── Exercise data

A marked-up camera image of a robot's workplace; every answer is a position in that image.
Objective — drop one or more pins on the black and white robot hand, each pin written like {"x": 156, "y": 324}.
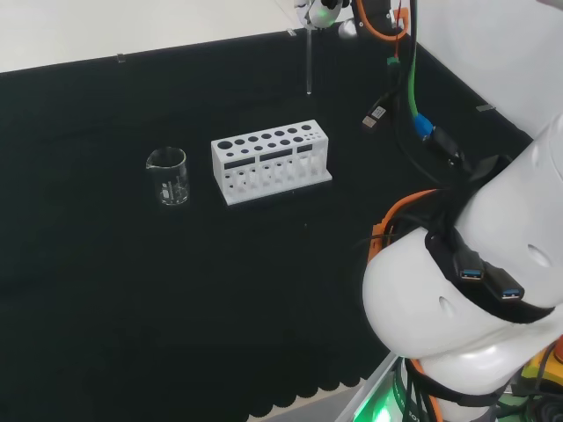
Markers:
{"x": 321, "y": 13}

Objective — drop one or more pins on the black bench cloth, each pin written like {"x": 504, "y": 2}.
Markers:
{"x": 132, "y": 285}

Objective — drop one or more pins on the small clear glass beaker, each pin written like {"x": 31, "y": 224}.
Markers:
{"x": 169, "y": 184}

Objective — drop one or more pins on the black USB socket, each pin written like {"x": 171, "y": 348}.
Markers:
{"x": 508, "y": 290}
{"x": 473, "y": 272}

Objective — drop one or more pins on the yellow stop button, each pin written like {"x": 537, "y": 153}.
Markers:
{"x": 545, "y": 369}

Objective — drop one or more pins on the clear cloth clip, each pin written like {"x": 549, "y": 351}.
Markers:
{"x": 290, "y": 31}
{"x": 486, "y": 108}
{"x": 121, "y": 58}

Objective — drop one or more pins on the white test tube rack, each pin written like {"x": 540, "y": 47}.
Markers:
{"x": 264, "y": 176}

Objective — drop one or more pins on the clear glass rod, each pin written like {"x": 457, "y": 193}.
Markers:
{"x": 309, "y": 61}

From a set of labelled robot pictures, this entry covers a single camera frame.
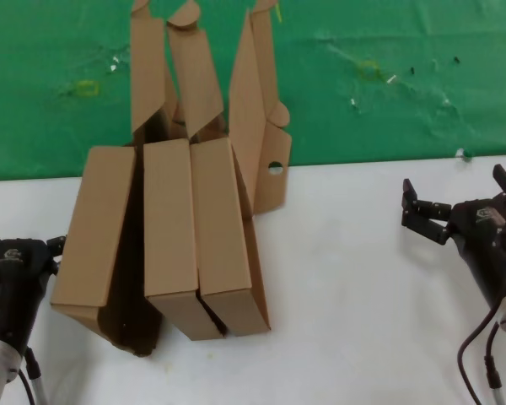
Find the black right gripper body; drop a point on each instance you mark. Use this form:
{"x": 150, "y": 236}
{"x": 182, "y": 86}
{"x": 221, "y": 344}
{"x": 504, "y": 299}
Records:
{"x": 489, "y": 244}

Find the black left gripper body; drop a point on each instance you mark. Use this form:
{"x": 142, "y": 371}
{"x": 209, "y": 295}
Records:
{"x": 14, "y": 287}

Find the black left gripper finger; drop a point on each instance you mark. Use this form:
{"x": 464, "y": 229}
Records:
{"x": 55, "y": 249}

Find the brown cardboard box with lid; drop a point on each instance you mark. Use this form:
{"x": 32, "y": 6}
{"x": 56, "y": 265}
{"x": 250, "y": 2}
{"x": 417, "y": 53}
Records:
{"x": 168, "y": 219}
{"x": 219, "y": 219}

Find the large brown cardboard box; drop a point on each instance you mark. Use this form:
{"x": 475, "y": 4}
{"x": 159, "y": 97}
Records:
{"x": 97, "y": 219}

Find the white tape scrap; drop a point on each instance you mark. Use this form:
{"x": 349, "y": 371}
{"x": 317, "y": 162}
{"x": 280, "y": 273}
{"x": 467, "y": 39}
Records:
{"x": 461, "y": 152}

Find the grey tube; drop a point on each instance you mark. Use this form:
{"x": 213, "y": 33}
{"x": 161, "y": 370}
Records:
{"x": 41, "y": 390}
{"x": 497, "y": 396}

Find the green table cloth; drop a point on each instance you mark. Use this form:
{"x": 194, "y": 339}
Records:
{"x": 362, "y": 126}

────
── Exercise data

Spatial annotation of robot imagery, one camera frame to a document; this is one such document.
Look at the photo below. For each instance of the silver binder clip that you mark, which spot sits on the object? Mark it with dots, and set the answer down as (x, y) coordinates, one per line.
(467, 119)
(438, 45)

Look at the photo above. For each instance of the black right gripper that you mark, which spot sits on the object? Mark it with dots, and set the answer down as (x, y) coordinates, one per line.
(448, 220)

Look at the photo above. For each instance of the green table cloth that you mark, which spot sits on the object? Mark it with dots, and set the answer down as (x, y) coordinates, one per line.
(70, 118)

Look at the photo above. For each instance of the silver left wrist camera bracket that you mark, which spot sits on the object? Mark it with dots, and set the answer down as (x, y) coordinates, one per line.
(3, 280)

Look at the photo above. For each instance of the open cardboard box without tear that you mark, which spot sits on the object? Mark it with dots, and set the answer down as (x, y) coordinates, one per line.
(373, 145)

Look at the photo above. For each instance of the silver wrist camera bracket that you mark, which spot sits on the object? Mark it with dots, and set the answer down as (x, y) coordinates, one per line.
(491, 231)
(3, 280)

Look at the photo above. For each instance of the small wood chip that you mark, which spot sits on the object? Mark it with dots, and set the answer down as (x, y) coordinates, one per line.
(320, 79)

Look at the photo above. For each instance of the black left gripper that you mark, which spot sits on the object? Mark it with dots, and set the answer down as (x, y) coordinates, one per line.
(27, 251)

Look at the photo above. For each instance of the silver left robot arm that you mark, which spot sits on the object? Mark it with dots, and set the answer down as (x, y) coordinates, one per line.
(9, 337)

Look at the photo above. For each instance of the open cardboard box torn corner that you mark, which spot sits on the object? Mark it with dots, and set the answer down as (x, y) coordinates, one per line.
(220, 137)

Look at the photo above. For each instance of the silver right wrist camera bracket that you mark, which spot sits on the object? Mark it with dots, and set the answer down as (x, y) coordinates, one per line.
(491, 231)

────
── Exercise data

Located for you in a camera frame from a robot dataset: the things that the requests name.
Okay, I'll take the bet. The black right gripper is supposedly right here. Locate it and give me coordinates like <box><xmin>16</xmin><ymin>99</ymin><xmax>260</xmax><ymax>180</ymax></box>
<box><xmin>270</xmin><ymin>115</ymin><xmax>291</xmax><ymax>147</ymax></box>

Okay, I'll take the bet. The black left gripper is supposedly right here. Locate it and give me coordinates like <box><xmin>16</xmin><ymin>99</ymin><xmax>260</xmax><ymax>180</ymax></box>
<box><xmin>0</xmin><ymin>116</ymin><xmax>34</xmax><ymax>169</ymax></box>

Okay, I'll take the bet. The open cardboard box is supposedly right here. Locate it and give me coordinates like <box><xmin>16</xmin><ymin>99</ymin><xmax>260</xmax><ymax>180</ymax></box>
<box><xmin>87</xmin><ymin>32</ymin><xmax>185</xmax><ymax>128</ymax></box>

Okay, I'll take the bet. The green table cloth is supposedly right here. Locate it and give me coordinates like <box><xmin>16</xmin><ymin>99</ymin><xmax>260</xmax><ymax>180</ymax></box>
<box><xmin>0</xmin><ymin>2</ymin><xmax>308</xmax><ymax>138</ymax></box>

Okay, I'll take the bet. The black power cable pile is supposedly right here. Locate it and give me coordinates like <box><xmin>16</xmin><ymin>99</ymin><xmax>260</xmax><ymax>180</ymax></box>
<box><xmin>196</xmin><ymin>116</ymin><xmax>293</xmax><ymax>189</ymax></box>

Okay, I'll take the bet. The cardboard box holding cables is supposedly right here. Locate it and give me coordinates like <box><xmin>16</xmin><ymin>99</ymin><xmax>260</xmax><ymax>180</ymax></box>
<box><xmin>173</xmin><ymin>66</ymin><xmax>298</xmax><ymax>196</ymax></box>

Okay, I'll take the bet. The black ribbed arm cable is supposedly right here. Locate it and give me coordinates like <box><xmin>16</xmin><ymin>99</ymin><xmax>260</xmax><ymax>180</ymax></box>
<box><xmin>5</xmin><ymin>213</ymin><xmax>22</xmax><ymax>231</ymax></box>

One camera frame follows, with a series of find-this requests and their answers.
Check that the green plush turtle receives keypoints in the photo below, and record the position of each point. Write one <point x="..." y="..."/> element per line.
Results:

────

:: What to do ::
The expected output is every line from the material above where "requests" can be found.

:: Solution ::
Located for you in a camera frame from a robot dataset: the things that the requests name.
One camera frame follows, with a series of find-this requests and their answers.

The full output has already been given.